= W. H. Paxton =

Australian business merchant (1844–1887)

William Henry Paxton (c. 1844 – 19 August 1887) was a prominent businessman in the early days of Mackay, Queensland.

He was born in about 1844 in Berwick, Northumberland to Thomas Paxton and Mary Louisa Pease. Little is known of his earliest days in Australia, but he arrived in Mackay in 1874 as assistant to Robert Jonathan Jeffray of Wm. Sloan and Co., a Melbourne merchant house.

In 1876, he took over the store of sugar grower Arthur Kemmis and expanded the business as merchant and shipping agent, with close links to the Australasian United Steam Navigation Company.

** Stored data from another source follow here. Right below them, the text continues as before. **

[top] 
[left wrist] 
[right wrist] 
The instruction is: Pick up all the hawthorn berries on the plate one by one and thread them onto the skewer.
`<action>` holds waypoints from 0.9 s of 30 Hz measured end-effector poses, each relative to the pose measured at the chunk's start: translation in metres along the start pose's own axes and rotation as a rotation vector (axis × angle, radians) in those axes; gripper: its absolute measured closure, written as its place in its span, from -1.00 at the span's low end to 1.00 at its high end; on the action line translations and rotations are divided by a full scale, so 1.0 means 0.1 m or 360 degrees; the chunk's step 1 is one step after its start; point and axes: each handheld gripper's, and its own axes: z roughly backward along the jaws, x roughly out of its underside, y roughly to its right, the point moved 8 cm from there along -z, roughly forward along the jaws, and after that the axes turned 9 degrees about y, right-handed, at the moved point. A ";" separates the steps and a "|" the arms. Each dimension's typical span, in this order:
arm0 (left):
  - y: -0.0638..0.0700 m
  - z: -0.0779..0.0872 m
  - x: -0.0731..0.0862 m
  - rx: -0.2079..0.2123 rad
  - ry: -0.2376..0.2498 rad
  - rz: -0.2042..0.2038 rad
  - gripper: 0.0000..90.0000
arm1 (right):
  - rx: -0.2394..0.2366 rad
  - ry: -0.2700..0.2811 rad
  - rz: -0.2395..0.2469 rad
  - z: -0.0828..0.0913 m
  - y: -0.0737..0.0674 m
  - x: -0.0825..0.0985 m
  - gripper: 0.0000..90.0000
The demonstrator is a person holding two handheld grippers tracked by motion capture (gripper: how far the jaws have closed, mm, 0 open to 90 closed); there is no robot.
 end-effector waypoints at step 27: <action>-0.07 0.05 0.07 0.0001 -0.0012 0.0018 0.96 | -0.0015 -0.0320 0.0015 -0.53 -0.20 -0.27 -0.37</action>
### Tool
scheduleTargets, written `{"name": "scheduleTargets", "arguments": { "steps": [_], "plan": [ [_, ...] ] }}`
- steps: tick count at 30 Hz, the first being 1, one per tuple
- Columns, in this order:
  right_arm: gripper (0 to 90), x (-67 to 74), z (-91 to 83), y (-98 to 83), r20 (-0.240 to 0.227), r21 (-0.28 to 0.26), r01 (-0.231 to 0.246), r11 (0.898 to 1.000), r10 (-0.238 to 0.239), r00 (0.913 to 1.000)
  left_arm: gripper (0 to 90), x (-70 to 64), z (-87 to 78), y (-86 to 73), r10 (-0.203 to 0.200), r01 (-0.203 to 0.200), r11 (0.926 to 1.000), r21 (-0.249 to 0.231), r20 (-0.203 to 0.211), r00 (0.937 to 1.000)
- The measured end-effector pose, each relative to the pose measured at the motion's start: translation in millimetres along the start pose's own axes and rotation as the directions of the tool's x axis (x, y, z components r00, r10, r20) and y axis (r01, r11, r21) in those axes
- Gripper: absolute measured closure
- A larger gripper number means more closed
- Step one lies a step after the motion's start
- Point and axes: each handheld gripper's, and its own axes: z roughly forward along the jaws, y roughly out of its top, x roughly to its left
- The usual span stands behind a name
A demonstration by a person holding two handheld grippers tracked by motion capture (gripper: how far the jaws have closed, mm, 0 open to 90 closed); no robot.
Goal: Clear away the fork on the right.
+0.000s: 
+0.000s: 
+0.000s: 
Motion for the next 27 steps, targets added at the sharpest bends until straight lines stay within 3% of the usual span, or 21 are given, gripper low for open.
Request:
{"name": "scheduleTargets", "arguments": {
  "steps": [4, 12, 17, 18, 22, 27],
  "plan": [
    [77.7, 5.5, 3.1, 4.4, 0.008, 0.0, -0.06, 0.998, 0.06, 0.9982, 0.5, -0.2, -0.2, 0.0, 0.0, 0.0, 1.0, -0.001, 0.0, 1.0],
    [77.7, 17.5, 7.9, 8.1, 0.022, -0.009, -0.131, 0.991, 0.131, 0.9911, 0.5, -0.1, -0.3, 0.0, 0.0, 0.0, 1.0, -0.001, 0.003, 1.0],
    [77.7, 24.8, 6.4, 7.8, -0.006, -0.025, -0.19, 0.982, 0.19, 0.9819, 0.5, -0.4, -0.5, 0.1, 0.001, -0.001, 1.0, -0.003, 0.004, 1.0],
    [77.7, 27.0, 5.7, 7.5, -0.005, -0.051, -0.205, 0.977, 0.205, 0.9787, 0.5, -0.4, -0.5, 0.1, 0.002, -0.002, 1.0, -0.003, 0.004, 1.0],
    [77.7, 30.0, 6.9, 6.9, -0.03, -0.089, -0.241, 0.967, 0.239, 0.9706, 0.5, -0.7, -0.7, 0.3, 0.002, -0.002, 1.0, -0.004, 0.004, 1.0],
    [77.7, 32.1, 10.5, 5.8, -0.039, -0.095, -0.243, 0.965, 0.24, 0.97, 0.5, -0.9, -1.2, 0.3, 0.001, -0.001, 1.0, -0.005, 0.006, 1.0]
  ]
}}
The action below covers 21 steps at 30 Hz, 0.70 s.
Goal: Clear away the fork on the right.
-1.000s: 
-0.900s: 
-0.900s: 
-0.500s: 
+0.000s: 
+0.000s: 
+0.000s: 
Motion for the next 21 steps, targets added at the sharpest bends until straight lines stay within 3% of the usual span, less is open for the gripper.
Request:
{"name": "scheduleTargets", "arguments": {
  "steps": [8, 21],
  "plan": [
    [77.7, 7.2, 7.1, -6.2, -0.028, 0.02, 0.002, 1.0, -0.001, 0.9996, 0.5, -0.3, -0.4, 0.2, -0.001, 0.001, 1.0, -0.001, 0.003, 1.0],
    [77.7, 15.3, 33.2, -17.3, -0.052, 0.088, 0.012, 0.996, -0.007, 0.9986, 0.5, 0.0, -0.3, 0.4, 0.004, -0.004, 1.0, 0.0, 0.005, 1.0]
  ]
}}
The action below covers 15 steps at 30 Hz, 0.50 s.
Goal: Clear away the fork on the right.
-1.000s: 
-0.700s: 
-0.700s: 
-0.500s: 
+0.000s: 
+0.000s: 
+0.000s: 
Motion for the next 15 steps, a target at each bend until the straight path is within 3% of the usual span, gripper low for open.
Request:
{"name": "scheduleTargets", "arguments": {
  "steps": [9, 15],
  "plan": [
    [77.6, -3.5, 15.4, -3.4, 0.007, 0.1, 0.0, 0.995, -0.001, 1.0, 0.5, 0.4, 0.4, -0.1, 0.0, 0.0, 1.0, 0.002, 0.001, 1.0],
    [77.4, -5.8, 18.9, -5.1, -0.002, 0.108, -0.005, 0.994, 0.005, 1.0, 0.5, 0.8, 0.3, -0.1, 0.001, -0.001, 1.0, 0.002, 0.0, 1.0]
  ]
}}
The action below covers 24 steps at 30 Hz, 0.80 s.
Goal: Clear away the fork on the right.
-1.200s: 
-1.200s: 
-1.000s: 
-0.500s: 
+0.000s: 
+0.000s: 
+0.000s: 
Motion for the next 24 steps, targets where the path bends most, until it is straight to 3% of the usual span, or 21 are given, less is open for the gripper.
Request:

A notable employee from 1881 was James Croker (23 April 1851 – 27 April 1927), who later formed his own business shipping virtually all of the sugar from Mackay. Around 1885, E. V. Reid joined as partner of Paxton & Co. They opened offices in Brisbane and Sydney. Their business flourished until being taken over by McIlwraith & McEachran, which later merged with Adelaide Steamship Company. The imposing company warehouse still exists on the waterfront and is a tourist drawcard.

==Jabberwock and Borough Belle==
One source, difficult to substantiate, asserts that Paxton owned two ships, the steam schooners Jabberwock and Borough Belle (under captains Hugh Adrian and Robert J. Belbin) which were engaged in the labour recruiting business, now reviled as "blackbirding".

Jabberwock, an auxiliary steam screw three-masted schooner, of 87 tons register, was built by D. Macquarie at Millers Point in 1875. She immediately began carrying freight and passengers between Sydney, Brisbane Townsville, Cooktown and Maryborough with Moodie and Monro the Sydney agents and Quinlan & Co. in Brisbane. Her master in 1876 was G. Stable and was put up at auction in 1876, but may not have changed hands. In 1878 it was back on the market She was later advertised for sale as "specially suited for the South Sea Island labor trade" but continued carrying freight along the east coast. Her next master was A. White and John M. Brydon the Brisbane agent. In 1880 she collided with a river steamer "Redbank" in the Brisbane River; captain White was found partly culpable. She was fitted with berths that same year and (having previously been converted to steam operation) the S.S. Jabberwock began the Islander labour trade by returning labourers who had completed their contract. The trade was not trouble-free. The Jabberwock boats were fired on by residents of Tanna, and almost the entire crew of another ship, the "Borealis" were massacred at Malayta. With rising demand for labour from Fiji and Samoa as well as Queensland, and a growing realisation of the true nature of the contracts, the thirty-odd ships engaged in the trade were returning half full. In 1882??? "Jabberwock" was first advertised jointly with the "Borough Belle", skippered by Belbin. A Mr Hodgson was one of the owners in 1884 The Jabberwock was wrecked on an island in the Torres Strait on 23 May 1884.

Borough Belle, a clipper-schooner of 210 tons register built at Banfield's yard, Sydney, started on the Sydney to Melbourne run in 1875 under Captain Samuel Craig, who was also her owner. C. B. Bond was the Sydney agent. She was soon plying the east coast around to Darwin and carrying sugar to Adelaide. J. Dunn was master from 1877. In 1878 she was offered for sale, together with the "Mary Peverley". She joined the Islander labour transportation fleet in 1881 R. J. Belbin became master 1882. He was one of those fired on at Ambrym after accusations of them taking a native against his will. He made it back to the ship but died 4 July 1883 shortly after giving the order to return to Mackay. Her next master was captain John Williams. The "Borough Belle" was advertised for sale in 1891, the owners being named as the Mackay Labour Company. She was wrecked on the Bellona Shoals and deliberately beached by Williams during a storm in the Coral Sea on 29 January 1894. She limped to Mackay with no loss of life. Williams was cleared of any blame and was later a respected captain for Burns, Philp & Co.

==Other interests==
Paxton was a director of the Mount Orange Copper Mining Company and a shareholder in the Mount Britton Goldfield Company.

He was elected as the 7th mayor of Mackay, a position he held for several years.

He married Mary Ann Cross (1858–1889) on 1 November 1876. They returned to England in 1884, intending to live in Wales, but returned to Australia two years later, moving to 59 William St. Collingwood, where he died.